Rush Alzheimer's Disease Center
- Mission: Diagnosis, treatment and prevention of Alzheimer's and other dementias
- Head: David A. Bennett, M.D., Director
- Address: 1750 West Harrison Street, Suite 1000, Chicago, IL 60612
- Location: Chicago, Illinois
- Coordinates: 41°52′25″N 87°40′18″W﻿ / ﻿41.8736016°N 87.6717202°W
- Interactive map of Rush Alzheimer's Disease Center
- Website: www.rushu.rush.edu/research/departmental-research/rush-alzheimers-disease-center

= Rush Alzheimer's Disease Center =

Research center in Chicago, Illinois, US

The Rush Alzheimer's Disease Center (RADC) is an independent research center located in the Medical College of Rush University Medical Center. The Rush Alzheimer's Disease Center is one of the Alzheimer's Disease Research Centers in the U.S. designated and funded by the National Institute on Aging.

The RADC was founded by Dr. James Schoenberger in 1985. Dr. David A Bennett, a neurologist, became the third RADC Director in 1998 following Dr.
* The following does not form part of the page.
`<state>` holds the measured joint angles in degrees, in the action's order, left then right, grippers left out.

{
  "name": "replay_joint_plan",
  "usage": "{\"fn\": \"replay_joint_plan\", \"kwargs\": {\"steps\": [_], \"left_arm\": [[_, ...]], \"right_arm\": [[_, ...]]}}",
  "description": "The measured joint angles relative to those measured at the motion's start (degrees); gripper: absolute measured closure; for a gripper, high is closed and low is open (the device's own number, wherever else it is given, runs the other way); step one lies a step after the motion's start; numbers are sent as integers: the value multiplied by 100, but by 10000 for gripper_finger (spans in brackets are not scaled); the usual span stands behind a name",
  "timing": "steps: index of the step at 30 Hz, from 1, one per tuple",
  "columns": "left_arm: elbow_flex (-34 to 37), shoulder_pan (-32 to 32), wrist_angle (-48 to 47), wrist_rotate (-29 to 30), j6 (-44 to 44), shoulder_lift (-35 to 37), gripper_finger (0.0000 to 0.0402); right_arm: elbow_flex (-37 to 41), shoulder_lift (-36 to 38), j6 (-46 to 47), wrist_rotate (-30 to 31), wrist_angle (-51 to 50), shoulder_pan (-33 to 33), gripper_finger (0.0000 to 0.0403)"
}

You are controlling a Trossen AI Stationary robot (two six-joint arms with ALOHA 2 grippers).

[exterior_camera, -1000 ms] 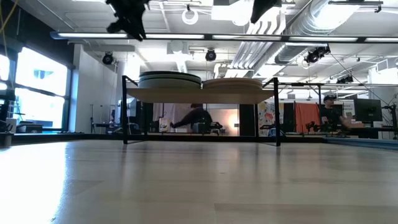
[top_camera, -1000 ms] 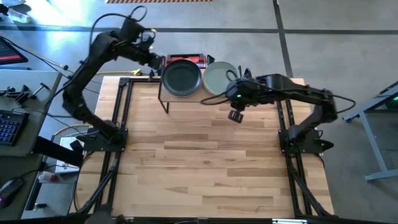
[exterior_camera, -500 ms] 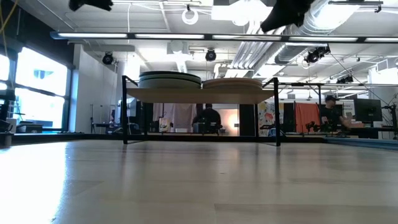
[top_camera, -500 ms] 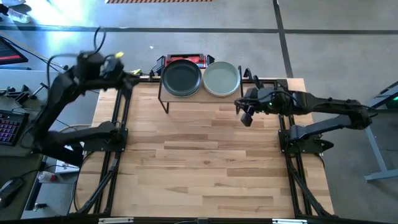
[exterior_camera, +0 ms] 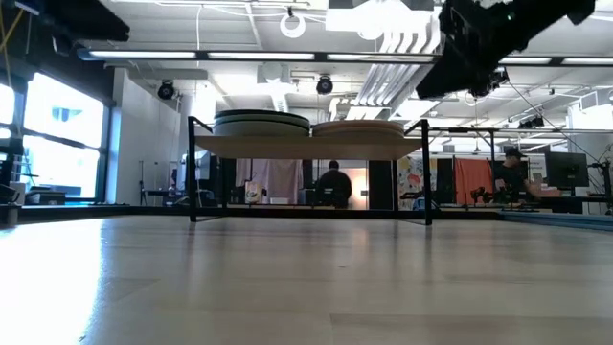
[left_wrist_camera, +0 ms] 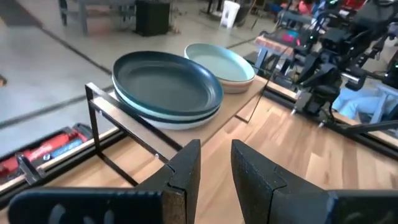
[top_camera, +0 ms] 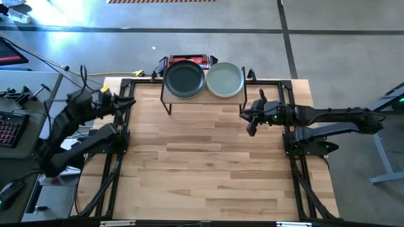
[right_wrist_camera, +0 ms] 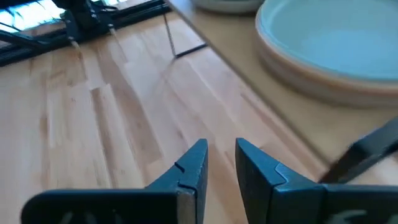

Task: Place and stack plates onto a shelf
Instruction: Return to Home Position

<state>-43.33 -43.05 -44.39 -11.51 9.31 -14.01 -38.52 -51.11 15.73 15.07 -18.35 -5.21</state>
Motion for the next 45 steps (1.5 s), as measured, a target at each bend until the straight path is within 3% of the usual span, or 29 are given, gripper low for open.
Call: {"fn": "replay_joint_plan", "kwargs": {"steps": [5,12,22,32,39,45], "left_arm": [[905,0,486,-29,45,853,323],[1377,0,1019,-179,155,1274,323],[2257,0,2152,-455,237,1280,323],[3212,0,2611,-679,360,1280,323],[3792,0,3161,-643,-15,1280,323],[3817,0,3364,-597,-490,1236,323]], "right_arm": [[561,19,227,-389,829,0,339],[858,19,216,-471,1279,0,339],[971,13,-228,-589,1331,0,339],[1755,12,90,-724,2068,0,339],[2217,13,-29,-740,2348,0,339],[2718,15,-75,-896,2967,0,339]]}}
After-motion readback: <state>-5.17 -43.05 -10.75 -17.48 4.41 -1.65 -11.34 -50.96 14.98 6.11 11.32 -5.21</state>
Jacob H Fox. From 2001–2022, Dr. Bennett also led Alzheimer's Disease Research Center (ADRC) funded by the NIA following Dr. Denis Evans who lead the ADRC from 1991–2001; this grant is now led by neuropathologist and neurologist Dr. Julie A Schneider.

The RADC is a leader in research into the causes, treatments, and prevention of Alzheimer's disease and related disorders.

One of its earliest research projects was the Religious Orders Study. The Religious Orders Study, led by Dr. Bennett, was initially funded by the National Institute on Aging in 1993. It is a study utilizing volunteers in religious communities from across the United States including priests, nuns, and brothers, who agree to annual clinical evaluation and brain donation after death, providing doctors with an opportunity to look for postmortem correlations between lifestyle and Alzheimer's disease.

The RADC's Rush Memory and Aging Project (MAP), also led by Dr. Bennett, followed in 1997. This project enrolls participants from northeastern Illinois all of whom agree to annual clinical evaluation and blood donation, and most agree to wear biomedical devices and undergo brain imaging. Notably all participants agree to donate brain, spinal cord, muscle and nerve at death.

Scientists at the RADC use the brains and other biospecimens to study a broad range of factors relating to Alzheimer's disease and other common diseases of age, and share tissue samples and data with other researchers across the globe.

Both studies are ongoing, and have created research opportunities at Rush University, including the Mediterranean-DASH Intervention for Neurodegenerative Delay MIND diet research led by the late Dr. Martha Clare Morris, the Minority Aging Research Study (MARS) led by Dr. Lisa L. Barnes who also leads the Clinical (African American) Core of the , which are studies of decline in cognitive function and risk of Alzheimer's disease in older African Americans, with brain donation after death added as an optional component, the Latino CORE led by Dr David Marquez from the University of Illinois. The RADC also has a neuroimaging Core led by MRI Physicist Dr. Konstantinos Arfanakis.

While maintaining cognitive function is the number one priority of most older persons, their second concern is loss of mobility. Thus, Dr. Aron Buchman leads a portfolio of studies on motor function that incorporate a variety of biomedical devices worn in the home.

In addition to a focus on the treatment and prevention of common chronic diseases of older persons, the RADC also has a portfolio of work on health and financial decision making and susceptibly to scams and fraud led by Dr. Patricia Boyle.

More recently the RADC established the Pathology Alzheimer's Disease and Related Disorders Study (PARDoS) in Sao Paulo Brazil led by Dr. Bennett at the RADC and Dr. Jose Farfel at the RADC and the Instituto de Assistência Médica ao Servidor Público Estadual (IAMSPE). The study collects brains and other organs from Blacks, Mixed and White decedents age 18+ from IAMSPE and the Santo Andre and Guarulhos autopsy services in the southwest and northwest suburbs of Sao Paulo.

The RADC also has a Sequencing Core and Human Cell Modeling Group led by neurologist and stem cell biologist Dr. Yanling Wang.

The Rush Memory Clinic is a tertiary care referral clinic for the evaluation of patients for possible dementia. Dr. Zoe Arvanitakis is the Clinical Director.

The RADC also conducts a wide range of clinical trials and other patient oriented research for the treatment and prevention of dementia, and for other conditions of aging.

The RADC also sponsors an array of community outreach and education programs.